Question

How to extract reads that match k-mer profiles from a collection of sequences?

0

Entering edit mode

6.2 years ago

O.rka ▴ 740

Let's say you had 10 draft-genome assemblies from different sources with 100 contigs all together from a particular genus.

Are there any tools that allow you to use this "database" of assemblies to then grab any reads that have even a remotely similar k-mer usage to the "database"?

I know about kneaddata but that is mapping to a very specific reference sequence, I'm looking for a way to extract reads that have similar k-mer usage.

Is there a tool that I can use to do this?

sequencing • 2.2k views

ADD COMMENT • link updated 6.2 years ago by GenoMax 148k • written 6.2 years ago by O.rka ▴ 740

0

Entering edit mode

You can use mash (https://genomebiology.biomedcentral.com/articles/10.1186/s13059-016-0997-x ), sourmash ( https://sourmash.readthedocs.io/en/latest/ ) or bbsketch.sh from BBMap suite (https://sourceforge.net/projects/bbmap/ ) can help you with the classification but I am not sure if they have functionality to extract those reads.

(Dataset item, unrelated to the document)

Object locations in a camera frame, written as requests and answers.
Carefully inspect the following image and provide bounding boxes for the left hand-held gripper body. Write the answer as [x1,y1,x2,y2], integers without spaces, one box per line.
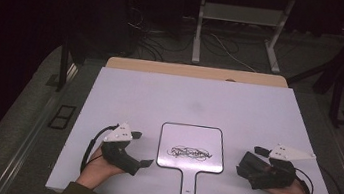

ADD REPLY • link 6.2 years ago by GenoMax 148k

0

Entering edit mode

https://github.com/will-rowe/hulk/ ?

ADD REPLY • link 6.2 years ago by shenwei356 8.7k

score 1 · Answer 1 · 2018-10-10

1

Entering edit mode

6.2 years ago

GenoMax 148k

cookiecutter (https://github.com/ad3002/Cookiecutter ) seems to do what you need. You will need to test and ascertain.

ADD COMMENT • link 6.2 years ago by GenoMax 148k

0

Entering edit mode

Is that more for extract adapters or can it be extended to entire genome k-mer profiles?

ADD REPLY • link 6.2 years ago by O.rka ▴ 740